About 26 million people had already applied to the program by the time a federal judge froze it on November 10, prompting the government to stop taking applications. No debt has been canceled thus far.

After receiving the government’s brief, the Supreme Court asked the plaintiffs for a response by noon on Wednesday, November 23.

An “erroneous injunction” from a federal appeals court, Solicitor General Elizabeth Prelogar told the Supreme Court, “leaves millions of economically vulnerable borrowers in limbo, uncertain about the size of their debt and unable to make financial decisions with an accurate understanding of their future repayment obligations.”

Government lawyers say that President Joe Biden acted in order to address the financial harms of the pandemic and “smooth the transition to repayment” in order to provide targeted debt relief to certain federal student-loan borrowers affected by the pandemic.

Payments on federal student loans are scheduled to restart in January after a years-long pandemic pause.

The program is designed to aid borrowers who are at highest risk of delinquency or default. Once debt cancellation begins, the plan could offer up to $10,000 in student loan debt relief to eligible borrowers making less than $125,000 ($250,000 per household.)

In addition, borrowers who received a Pell grant can receive up to $20,000 in relief.

The authority exists under the Higher Education Relief Opportunities for Students Act of 2003, or the HEROES Act, the administration says. It argues the law exempts the government from otherwise applicable procedural requirements, including notice-and-comment rulemaking.

“Because borrowers who default on their student loans face severe financial consequences — including wage garnishment, long-term credit damage, and ineligibility for federal benefits — Congress specifically authorized the Secretary (of Education) to waive or modify any applicable statutory or regulatory provision as he deems necessary to ensure that borrowers affected by a national emergency are not worse off in relation to their student loans,” Prelogar wrote in Friday’s filing.
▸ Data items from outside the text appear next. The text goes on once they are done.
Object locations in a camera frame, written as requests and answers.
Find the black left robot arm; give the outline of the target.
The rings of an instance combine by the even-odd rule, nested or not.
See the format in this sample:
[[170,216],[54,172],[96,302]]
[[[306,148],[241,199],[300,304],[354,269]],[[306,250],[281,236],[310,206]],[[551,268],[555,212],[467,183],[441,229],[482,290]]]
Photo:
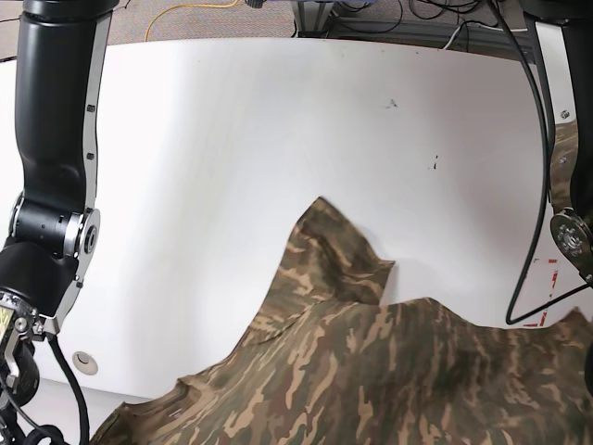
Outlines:
[[522,1],[550,130],[550,231],[592,283],[592,3]]

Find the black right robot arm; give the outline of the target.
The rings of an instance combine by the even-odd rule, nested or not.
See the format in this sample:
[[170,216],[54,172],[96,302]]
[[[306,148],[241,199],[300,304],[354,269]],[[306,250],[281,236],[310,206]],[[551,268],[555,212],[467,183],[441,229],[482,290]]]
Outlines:
[[24,433],[24,406],[46,341],[74,393],[81,443],[90,438],[81,387],[57,340],[95,252],[97,106],[112,1],[27,1],[19,18],[15,133],[24,186],[1,250],[1,440],[64,442],[55,426]]

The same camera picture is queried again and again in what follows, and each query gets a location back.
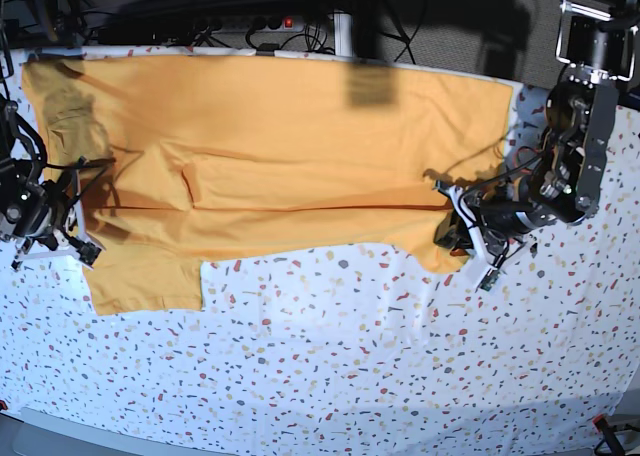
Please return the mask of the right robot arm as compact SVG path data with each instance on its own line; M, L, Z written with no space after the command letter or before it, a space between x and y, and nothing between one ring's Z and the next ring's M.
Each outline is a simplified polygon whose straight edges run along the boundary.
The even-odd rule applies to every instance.
M72 257L88 269L106 248L86 228L82 198L98 177L82 184L83 171L102 176L112 158L53 164L43 138L19 114L7 80L15 75L6 32L1 32L1 241L14 245L11 268L30 259Z

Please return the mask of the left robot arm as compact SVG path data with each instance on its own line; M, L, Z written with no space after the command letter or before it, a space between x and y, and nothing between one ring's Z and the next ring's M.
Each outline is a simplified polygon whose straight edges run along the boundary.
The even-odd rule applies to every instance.
M562 0L556 59L563 72L545 107L546 128L526 162L466 188L436 190L453 210L437 246L470 254L468 277L489 290L525 248L525 235L598 210L607 146L621 89L636 69L639 0Z

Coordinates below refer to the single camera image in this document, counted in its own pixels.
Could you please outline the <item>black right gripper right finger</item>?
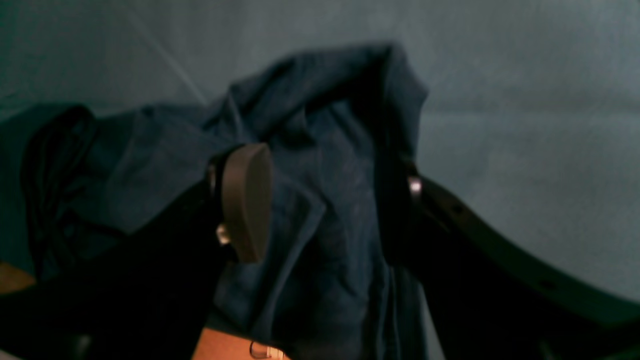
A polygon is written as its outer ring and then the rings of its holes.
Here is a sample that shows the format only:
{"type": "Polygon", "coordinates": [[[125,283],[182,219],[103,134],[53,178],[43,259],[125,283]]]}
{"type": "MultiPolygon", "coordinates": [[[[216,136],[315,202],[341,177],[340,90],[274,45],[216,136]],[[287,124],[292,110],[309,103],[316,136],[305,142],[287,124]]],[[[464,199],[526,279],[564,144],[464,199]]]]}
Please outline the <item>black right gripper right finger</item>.
{"type": "Polygon", "coordinates": [[[393,255],[448,360],[637,360],[639,304],[526,253],[414,169],[390,172],[393,255]]]}

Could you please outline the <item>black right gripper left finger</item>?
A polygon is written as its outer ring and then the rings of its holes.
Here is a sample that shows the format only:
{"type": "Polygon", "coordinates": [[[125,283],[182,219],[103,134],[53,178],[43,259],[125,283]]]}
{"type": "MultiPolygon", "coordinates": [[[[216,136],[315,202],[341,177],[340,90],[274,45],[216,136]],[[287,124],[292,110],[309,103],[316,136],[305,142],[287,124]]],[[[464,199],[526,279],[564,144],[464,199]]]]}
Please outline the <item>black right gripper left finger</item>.
{"type": "Polygon", "coordinates": [[[226,265],[265,257],[272,155],[210,160],[203,180],[101,255],[1,296],[1,351],[21,360],[189,360],[226,265]]]}

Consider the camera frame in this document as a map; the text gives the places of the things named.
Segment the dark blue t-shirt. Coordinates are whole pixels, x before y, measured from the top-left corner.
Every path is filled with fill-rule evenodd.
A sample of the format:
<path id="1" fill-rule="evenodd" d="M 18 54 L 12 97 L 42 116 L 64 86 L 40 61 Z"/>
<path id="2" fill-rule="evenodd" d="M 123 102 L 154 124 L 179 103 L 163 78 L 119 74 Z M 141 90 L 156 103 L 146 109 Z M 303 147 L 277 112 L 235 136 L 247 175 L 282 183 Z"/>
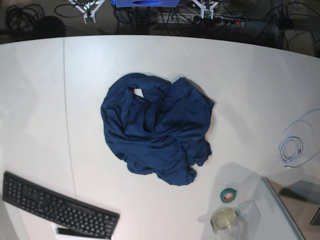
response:
<path id="1" fill-rule="evenodd" d="M 100 107 L 105 142 L 130 172 L 189 185 L 197 176 L 193 166 L 202 166 L 212 153 L 206 134 L 214 104 L 183 77 L 169 82 L 124 75 Z"/>

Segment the green electrical tape roll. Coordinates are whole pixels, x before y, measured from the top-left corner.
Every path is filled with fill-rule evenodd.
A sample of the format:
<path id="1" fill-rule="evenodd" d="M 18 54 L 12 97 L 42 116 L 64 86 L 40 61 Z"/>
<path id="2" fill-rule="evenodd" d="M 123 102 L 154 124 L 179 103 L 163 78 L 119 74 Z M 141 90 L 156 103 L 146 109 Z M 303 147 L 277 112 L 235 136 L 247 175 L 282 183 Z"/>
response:
<path id="1" fill-rule="evenodd" d="M 224 190 L 221 191 L 219 195 L 220 200 L 225 204 L 234 201 L 236 196 L 237 196 L 237 191 L 233 188 L 225 188 Z"/>

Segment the black power strip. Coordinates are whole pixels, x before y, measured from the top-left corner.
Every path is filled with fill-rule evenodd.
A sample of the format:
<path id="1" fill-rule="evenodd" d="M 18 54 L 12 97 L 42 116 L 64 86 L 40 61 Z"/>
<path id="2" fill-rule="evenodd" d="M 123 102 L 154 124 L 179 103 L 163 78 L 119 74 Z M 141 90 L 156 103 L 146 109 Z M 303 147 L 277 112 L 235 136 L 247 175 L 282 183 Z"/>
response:
<path id="1" fill-rule="evenodd" d="M 231 15 L 214 15 L 213 18 L 202 18 L 199 15 L 193 17 L 194 23 L 203 23 L 205 26 L 214 26 L 219 24 L 229 24 L 240 26 L 242 23 L 248 22 L 249 19 L 245 16 L 231 16 Z"/>

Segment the clear glass jar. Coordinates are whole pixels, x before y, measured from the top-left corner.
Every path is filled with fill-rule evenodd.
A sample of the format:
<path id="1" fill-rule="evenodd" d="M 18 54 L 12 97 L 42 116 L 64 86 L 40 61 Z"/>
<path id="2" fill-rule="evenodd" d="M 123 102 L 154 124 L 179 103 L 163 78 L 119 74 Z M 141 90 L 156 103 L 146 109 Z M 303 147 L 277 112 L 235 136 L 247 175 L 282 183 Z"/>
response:
<path id="1" fill-rule="evenodd" d="M 232 208 L 223 207 L 215 211 L 210 224 L 218 240 L 239 240 L 241 237 L 237 212 Z"/>

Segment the blue box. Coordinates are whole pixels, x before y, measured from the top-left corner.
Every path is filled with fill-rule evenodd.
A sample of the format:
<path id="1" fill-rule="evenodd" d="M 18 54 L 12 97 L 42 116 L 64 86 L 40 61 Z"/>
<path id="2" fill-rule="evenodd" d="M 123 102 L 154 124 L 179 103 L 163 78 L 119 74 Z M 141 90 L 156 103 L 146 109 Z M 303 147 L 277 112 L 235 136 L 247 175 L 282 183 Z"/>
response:
<path id="1" fill-rule="evenodd" d="M 117 7 L 176 7 L 180 0 L 112 0 Z"/>

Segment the black computer keyboard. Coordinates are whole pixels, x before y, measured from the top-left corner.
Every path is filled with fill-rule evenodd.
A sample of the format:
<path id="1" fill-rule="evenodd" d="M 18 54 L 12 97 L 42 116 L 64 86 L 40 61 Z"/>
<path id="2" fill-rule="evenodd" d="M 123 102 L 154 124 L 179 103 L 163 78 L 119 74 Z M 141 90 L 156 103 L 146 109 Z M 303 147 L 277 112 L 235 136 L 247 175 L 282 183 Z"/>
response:
<path id="1" fill-rule="evenodd" d="M 120 219 L 118 213 L 62 195 L 8 171 L 3 174 L 2 199 L 81 237 L 110 240 Z"/>

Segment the glass panel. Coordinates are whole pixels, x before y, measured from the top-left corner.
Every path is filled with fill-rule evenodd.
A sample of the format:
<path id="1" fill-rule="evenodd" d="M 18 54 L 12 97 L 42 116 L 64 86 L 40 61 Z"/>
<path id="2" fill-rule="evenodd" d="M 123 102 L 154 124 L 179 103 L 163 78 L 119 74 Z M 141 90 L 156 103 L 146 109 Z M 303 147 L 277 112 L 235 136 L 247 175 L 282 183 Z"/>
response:
<path id="1" fill-rule="evenodd" d="M 275 192 L 306 240 L 320 238 L 320 179 L 302 177 L 263 177 Z"/>

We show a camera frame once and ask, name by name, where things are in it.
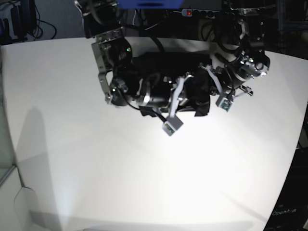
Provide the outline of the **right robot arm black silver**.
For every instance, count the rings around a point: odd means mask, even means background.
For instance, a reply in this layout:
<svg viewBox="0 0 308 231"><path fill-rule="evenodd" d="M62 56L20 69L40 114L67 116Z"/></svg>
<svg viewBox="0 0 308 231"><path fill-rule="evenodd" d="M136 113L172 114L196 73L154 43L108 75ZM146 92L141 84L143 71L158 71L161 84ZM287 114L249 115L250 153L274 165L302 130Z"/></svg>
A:
<svg viewBox="0 0 308 231"><path fill-rule="evenodd" d="M178 53L166 52L155 37L158 52L133 57L122 22L126 12L116 0L76 0L86 38L93 38L92 50L98 79L108 104L129 106L143 116L158 117L163 131L171 136L182 126L177 112L186 100L185 85L194 77L188 64L180 65Z"/></svg>

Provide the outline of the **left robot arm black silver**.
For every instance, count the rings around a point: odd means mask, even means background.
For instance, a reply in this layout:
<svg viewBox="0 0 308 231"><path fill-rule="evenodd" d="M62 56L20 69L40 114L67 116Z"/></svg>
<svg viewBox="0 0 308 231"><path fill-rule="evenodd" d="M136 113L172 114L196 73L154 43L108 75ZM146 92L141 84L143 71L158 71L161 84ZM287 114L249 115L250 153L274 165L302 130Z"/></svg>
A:
<svg viewBox="0 0 308 231"><path fill-rule="evenodd" d="M265 76L270 68L270 59L264 48L264 22L262 14L275 4L267 0L226 0L222 11L213 20L214 40L225 53L234 56L229 61L220 53L215 57L223 66L200 64L210 77L213 94L218 94L217 107L229 111L234 99L241 94L253 95L248 80Z"/></svg>

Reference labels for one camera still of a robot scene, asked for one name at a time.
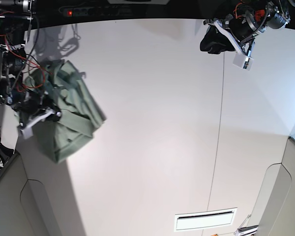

The dispute at hand is brought by a group of states, led by Nebraska, who argue that the student loan debt relief plan violates the separations of power and the Administrative Procedure Act, a federal law that governs the process by which federal agencies issue regulations.

The Biden administration stresses that the challengers can’t show the legal injury necessary to bring the case to court.

But if the challengers survive that threshold issue, several conservative justices might be interested in the merits of the dispute concerning whether a federal agency has the authority to issue such broad relief. In the past, conservatives on the Supreme Court have looked skeptically at the so-called administrative state which, they say, violates the separation of powers.

A district court held that the states didn’t have the legal right or “standing” to prevail, but the 8th US Circuit Court of Appeals reversed, issuing a nationwide injunction blocking the program. It relied on the “irreversible impact” the debt forgiveness action would have and the fact that the collection of student loan payments, as well as accrual of interest on student loans would otherwise be suspended while the legal challenges play out.

A separate challenge is also percolating in federal courts brought by two individual borrowers — Myra Brown and Alexander Taylor — who are not qualified for full debt relief forgiveness and who say they were denied an opportunity to comment on the secretary of education’s decision to provide targeted student loan debt relief to some.